ダムを巡る攻防戦 第八話
アニエスさんがイズミに目を合わせると二人同時に頷いた。
イズミはポルッカのズボンを裾側から丁寧に切っていった。すると脹ら脛が露わになった。
しかし、目を覆いたくなるほどに脹ら脛は抉れてしまっている。腫脹も激しく、もはやそうだとも思えないような状態だ。
脚はここまで抉れてしまっては厳しいかもしれない。残せたとしても機能を完全に回復できるかは怪しい。
イズミは太ももの付け根の結紮を強めると、傷口をデブリドマンして治癒魔法をかけ始めた。
若さがあるので治癒が速い。だが、それ故に創傷治癒の際に皮膚や筋肉に縮むような痛みが走るようで顔を歪めている。だが、ポルッカは表情を出せるほどに戻ってきているのだ。
イズミは治療の間、「頑張れよ! もう少しだ!」と白い息を上げながら声をかけ続けていた。

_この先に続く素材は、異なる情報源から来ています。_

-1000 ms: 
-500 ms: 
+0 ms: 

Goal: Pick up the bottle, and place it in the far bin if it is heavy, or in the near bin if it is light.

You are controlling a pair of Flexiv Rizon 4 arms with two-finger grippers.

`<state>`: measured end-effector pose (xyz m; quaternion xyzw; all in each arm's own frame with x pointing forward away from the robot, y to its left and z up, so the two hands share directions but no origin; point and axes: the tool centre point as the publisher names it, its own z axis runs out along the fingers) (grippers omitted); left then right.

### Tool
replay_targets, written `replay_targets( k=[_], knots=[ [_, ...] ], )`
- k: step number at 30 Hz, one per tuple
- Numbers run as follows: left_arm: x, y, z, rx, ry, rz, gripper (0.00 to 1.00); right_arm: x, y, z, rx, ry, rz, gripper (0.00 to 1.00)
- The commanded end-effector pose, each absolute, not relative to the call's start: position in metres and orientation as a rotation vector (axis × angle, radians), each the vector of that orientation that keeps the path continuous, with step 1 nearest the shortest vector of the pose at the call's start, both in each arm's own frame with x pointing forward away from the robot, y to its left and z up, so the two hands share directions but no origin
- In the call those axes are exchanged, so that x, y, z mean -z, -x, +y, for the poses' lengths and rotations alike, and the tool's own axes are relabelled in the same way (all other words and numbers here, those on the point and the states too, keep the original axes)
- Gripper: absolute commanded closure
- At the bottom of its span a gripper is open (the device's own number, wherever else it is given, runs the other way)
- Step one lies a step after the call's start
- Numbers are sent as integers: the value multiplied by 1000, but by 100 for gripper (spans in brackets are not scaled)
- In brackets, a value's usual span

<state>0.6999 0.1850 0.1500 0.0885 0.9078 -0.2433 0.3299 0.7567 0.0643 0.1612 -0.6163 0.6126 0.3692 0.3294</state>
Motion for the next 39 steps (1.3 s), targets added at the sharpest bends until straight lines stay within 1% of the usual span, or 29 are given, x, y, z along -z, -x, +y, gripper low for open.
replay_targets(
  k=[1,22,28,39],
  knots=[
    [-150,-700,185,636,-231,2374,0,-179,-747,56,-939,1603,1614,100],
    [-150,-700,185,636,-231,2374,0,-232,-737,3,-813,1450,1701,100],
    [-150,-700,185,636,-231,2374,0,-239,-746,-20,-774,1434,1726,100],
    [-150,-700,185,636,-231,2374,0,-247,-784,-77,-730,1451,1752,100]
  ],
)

その後に腕も同じように治癒魔法を掛けると出血は治まったのだ。
そこへレアからキューディラに連絡が入った。
「イズミさん、アニエスさん! まだですか!? どこで何やってるんですか!? そろそろ限界です! 大きな音がしてます!」
キューディラ越しに何か大きなものにひびが入るような雷よりも重たい音が聞こえてきた。
「待ってくれ! もう少しだ! カミュ、ポルッカを背負ってくれ! 一段落付いたからダムまで走るぞ。レア、カミュとポルッカと合流した! すぐに向かう!」
イズミが治療を終えて立ち上がろうとした。しかし、そのとき強烈な立ちくらみの起こしていた。
よく見ればイズミの来ている軍服も血塗れだ。外から浴びて付いたような血ではなく、内側から湧き上がってきたように生地にじんわりと染みこんでいる。
これほどの出血をしてよくここまで来られたものだ。
そして、彼の負傷も軽傷ではないのだ。興奮状態で忘れていたようで、魔法を使うことで体力を消耗し、痛みが再び湧き上がってきたのだろう。
「イズミ、大丈夫ですか?」
私が声を掛けると「大丈夫だ」と足を踏みしめて立ち上がった。ここで倒れるわけにはいかないようだ。
顔を両手で叩き、気合いを入れ直した。
「ダムまで走るぞ!」
アニエスさんとイズミは杖を前に掲げ、爆発音と怒号が飛び交う森の中へと駆け出した。